Итак, я перлась на десятый этаж. Дело в том, что еще в прошлом году какие-то предприимчивые люди перестроили у нас чердак и превратили его в весьма благоустроенные мансарды. Каковые мансарды и были потом проданы не менее предприимчивым людям. Все эти мансарды по десятому этажу соединены сплошным коридором. Вот до этого коридора (к счастью, сейчас, глубокой ночью, безлюдного) я и взлетела по лестнице на одном дыхании. Едва переведя дух, я поплелась (бежать уже совсем сил не было) по нему к лифту самого дальнего подъезда.
А еще через десять минут, благополучно избежав встречи как с милицией, так и со взбудораженными соседями, я была уже достаточно далеко от родного гнезда. Не успев отдышаться, я неслась ночными переулками в сторону Садового кольца, как перепуганный усатый-полосатый, к хвосту которого привязали связку пустых консервных банок.
Страх. Страх подгонял меня, бедную кошку.
В какой-то не очень умной книге я в свое время вычитала умное изречение: если хочешь спрятать какую-нибудь вещь в своем доме, спрячь ее на самом видном месте. Родным домом для меня в данный момент была Москва-матушка, а вещью – я. Оставалось найти самое видное место.
В теории, разумеется, самое видное место в моей ситуации – это белоснежная фазенда красавца Антонио. Но меня туда теперь и на аркане было не затащить. Надо было найти другое, не менее видное место. Но вот с этим как раз была напряженка.
Я топала по мирно спящим московским улицам и мучительно размышляла о том, что же мне делать.
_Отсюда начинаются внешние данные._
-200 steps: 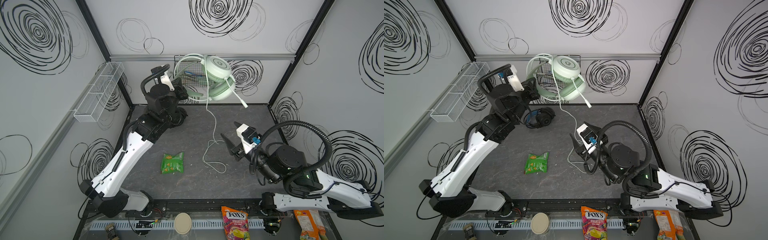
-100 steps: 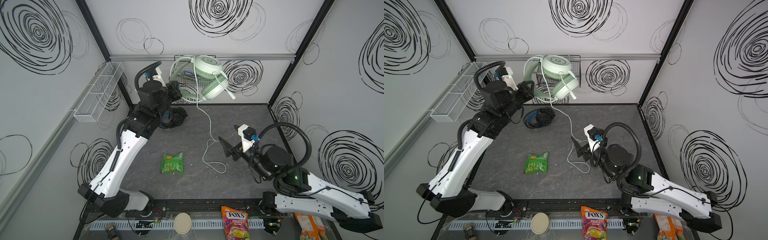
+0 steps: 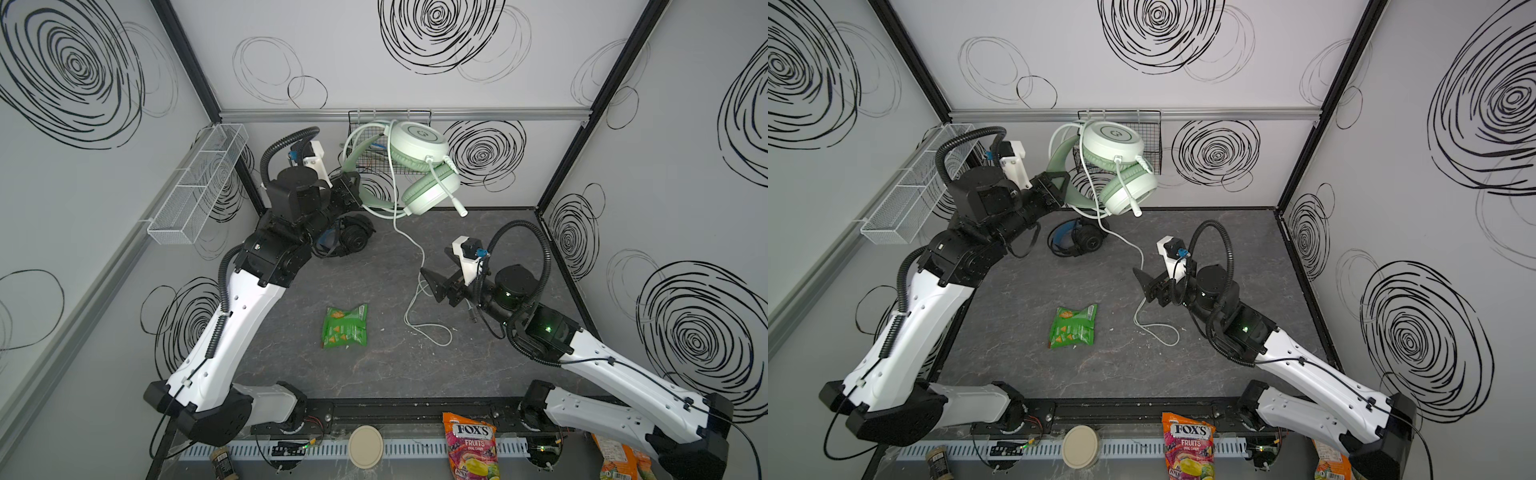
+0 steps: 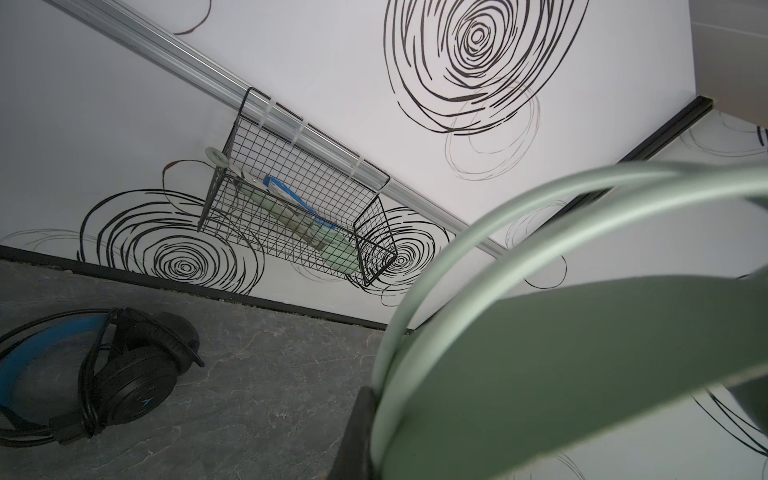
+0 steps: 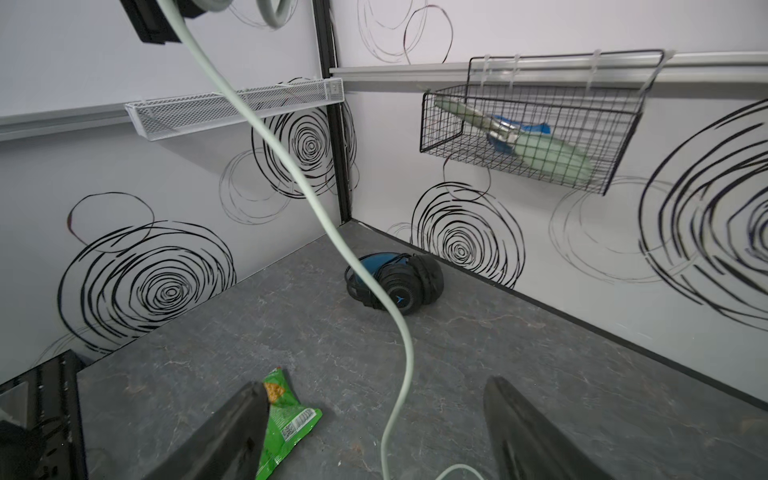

Как-то раз я натолкнулась в своем любимом "Московском Комсомольце" (вы обратили внимание – я вообще девушка начитанная) на статью про одного питерского беднягу. Он умудрился в своем собственном доме пристрелить из попавшегося под руку охотничьего ружья парочку бандитов из местной ОПГ. Они хотели похитить его дочку. Так вот, мало того, что суд его оправдал, так по отношению к нему еще и применили нечто вроде американской программы защиты свидетелей. То есть дали ему и его семье новую фамилию, квартиру, деньги. Короче, спрятали от мстителей.
И я подумала о том, что если пойти не в милицию (а следовательно – сразу в обычную тюрьму), а в КГБ, то бишь в ФСБ, или как там они теперь называются, и честно рассказать нашим контрразведчикам про дела красавца Антонио, они не только простят мне скинутого с балкона Узколицего, но и спрячут, как того питерского парня. И папулю с мамулей тоже. Пока не разберутся с мафией. А потом, глядишь, все успокоится и мы с папулей и мамулей усталые, но счастливые, вернемся домой.
Значит, мое видное место – это ФСБ. И именно там меня спрячут. Эта идея мне в общем даже понравилась. Итак, надо дождаться утра и заявиться на Лубянку. И рассказать им все, как на духу. Пусть в этом кровавом деле разбираются профессионалы. А когда я еще живо представила себе, как на крышу особняка Антонио выпрыгивают из приземляющихся пятнистых вертолетов бравые парни в черных комбинезонах, как они палят из автоматов и изничтожают всех подряд, включая моего колумбийско-русского красавца, даже на душе потеплело. И я чуть-чуть успокоилась.